In contrast, the polished version of this dorm room menace was much softer and rounder. It still proved somewhat hot and astringent at the back, but there was no denying that its harshness had been significantly tempered. I wasn’t about to sit in a leather armchair and savor it in a snifter glass, but the vodka was now palatable where its unpolished version had been offensive.
The whole objective was to take a neutral grain spirit and try to strip out some of the trace contaminants that would lead to a harsh edge in a vodka.
While I’d never want to drink the control vodka outside of this test, there was nothing offensive about the control bourbon. It featured vanilla, caramel, and some big barrel notes and straw on the palate before fading into a hot but not particularly deep finish. If anything, it felt like a passable bourbon that you’d share with friends on a camping trip but not seek out on a whiskey list.

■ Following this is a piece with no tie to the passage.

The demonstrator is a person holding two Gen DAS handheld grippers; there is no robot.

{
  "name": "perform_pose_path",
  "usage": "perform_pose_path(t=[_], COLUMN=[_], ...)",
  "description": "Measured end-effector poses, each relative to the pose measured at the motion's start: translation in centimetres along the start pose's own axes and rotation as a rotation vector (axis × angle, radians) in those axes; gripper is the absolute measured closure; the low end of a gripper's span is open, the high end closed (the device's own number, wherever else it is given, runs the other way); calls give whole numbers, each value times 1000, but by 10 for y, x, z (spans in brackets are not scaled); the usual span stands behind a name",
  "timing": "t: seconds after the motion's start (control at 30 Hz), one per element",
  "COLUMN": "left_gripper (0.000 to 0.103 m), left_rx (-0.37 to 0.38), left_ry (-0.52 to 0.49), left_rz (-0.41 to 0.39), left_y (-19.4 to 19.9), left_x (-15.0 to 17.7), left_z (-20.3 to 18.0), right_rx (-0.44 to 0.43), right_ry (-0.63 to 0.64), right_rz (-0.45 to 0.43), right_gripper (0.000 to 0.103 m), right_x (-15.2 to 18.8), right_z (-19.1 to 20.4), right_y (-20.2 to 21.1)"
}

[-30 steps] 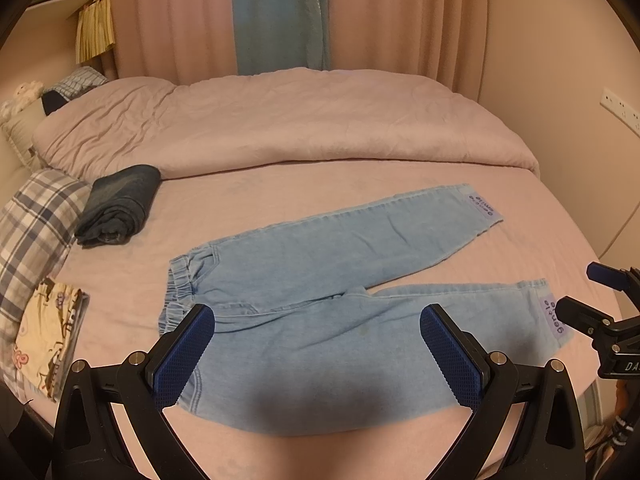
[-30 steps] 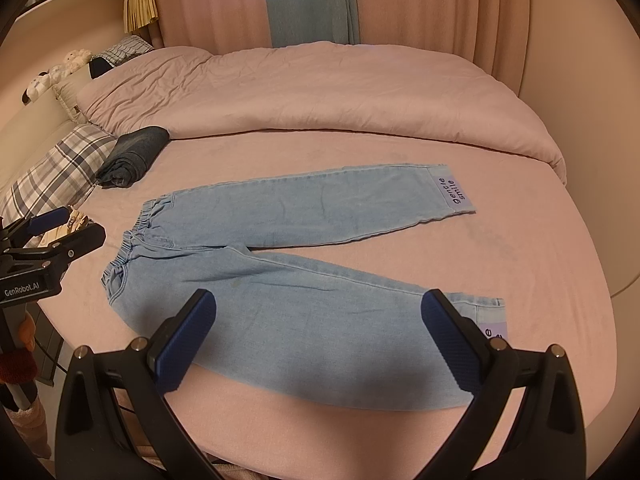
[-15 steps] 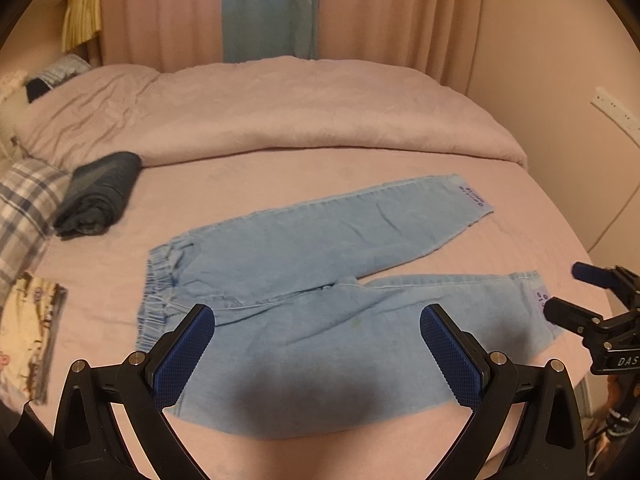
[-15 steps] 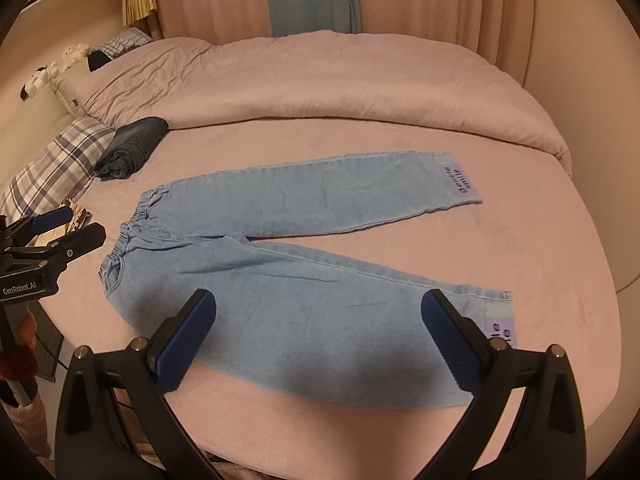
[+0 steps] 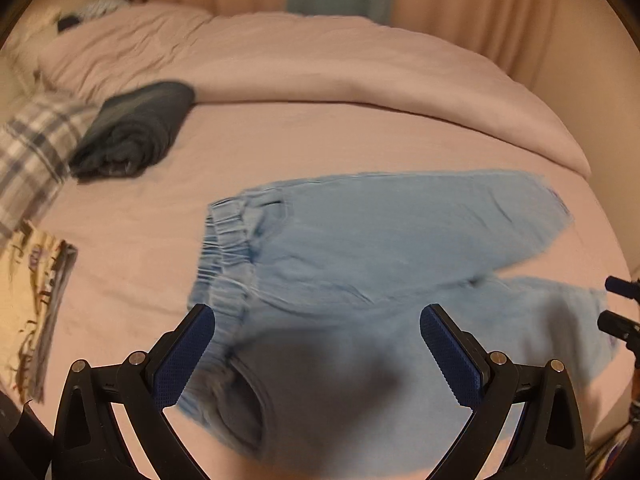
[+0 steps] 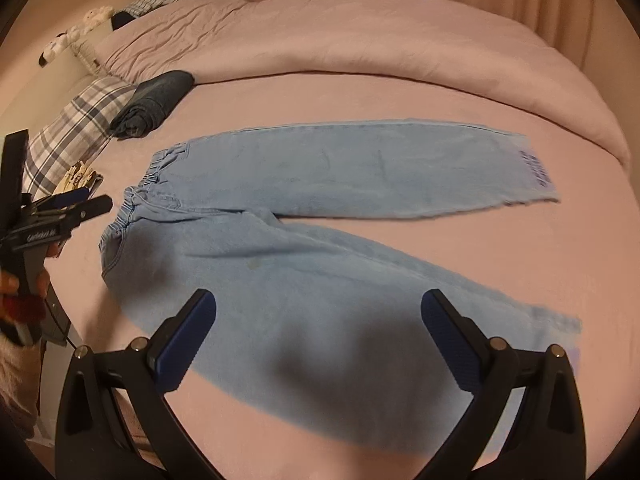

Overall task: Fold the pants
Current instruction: 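Grasp the jeans waistband with the left gripper while the right gripper grasps the leg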

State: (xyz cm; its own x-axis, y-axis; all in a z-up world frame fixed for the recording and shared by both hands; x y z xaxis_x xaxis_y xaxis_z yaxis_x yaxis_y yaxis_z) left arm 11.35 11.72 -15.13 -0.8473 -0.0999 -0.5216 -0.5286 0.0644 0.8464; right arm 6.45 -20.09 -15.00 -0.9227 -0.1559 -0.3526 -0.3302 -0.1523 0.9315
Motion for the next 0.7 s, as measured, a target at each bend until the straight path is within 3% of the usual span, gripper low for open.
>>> perform_pose_path(t=[0.1, 0.23, 0.33, 0.43, 0.5, 0.63, 0.67, 0.7], left_gripper=[1, 1, 1, 1, 1, 2, 4, 17], left_rx=[46, -19, -27, -59, -84, -25, -18, -22], left_ry=[49, 44, 35, -7, 1, 16, 17, 18], left_rz=[47, 65, 87, 113, 144, 193, 206, 217], left_y=[-30, -60, -78, -99, -114, -130, -135, -139], left_x=[-20, -49, -65, -77, -82, -79, -77, -75], left_z=[19, 36, 39, 44, 55, 70, 73, 74], right_rx=[-3, 18, 18, 55, 29, -8, -12, -7], right_ry=[37, 152, 234, 286, 313, 389, 412, 428], right_rz=[2, -9, 7, 41, 81, 129, 141, 157], right_gripper=[0, 0, 2, 11, 17, 18, 18, 22], right_x=[-26, -85, -123, -158, -175, -193, -194, -193], right_z=[-2, -1, 0, -2, 0, 7, 8, 9], right_y=[-24, -72, -108, -150, -177, -211, -217, -221])
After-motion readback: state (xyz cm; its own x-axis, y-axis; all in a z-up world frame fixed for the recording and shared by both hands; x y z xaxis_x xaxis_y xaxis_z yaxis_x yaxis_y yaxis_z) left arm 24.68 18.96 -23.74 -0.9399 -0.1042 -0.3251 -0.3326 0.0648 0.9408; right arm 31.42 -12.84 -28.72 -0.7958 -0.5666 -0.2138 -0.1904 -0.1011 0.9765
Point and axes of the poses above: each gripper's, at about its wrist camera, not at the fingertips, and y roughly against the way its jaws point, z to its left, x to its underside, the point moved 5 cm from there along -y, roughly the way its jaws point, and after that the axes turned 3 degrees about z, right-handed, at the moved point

The polished bourbon was certainly smoother, which still featured the vanilla notes but tamped down the spice and some of the bigger barrel flavors. I found that I actually preferred the control, which seemed more characterful thanks to its spice notes and featured more of a body that could be chewed over.
During my conversation with Ford, I mentioned my preference for the un-polished bourbon. Ford mentioned that the process could be “dialed down” to have less of an effect on the spirit but stated that Persedo’s intended demographic may be those who are looking for an overall smoother experience.
“All I can say is that we have had hundreds of tasters come through here and the story is so consistent. These are average Joes, not professional tasters. But that’s my audience. My audience is the lady out there saying “I just can’t drink whiskey. It just doesn’t taste right.” And I say, what whiskey do you drink? ‘Well, I’ve been trying that Woodford Reserve or whatever. And I’ll give ‘em a before and after. And the feedback is consistent every time. ‘I can drink that. I can drink that.’”
Persedo’s three polishing machines will be fully operational by the first quarter of 2020, and Ford indicates that a number of clients (which can’t be disclosed at this time) have already signed on. With any luck, the hypothetical drinker cited above will soon be part of a chorus.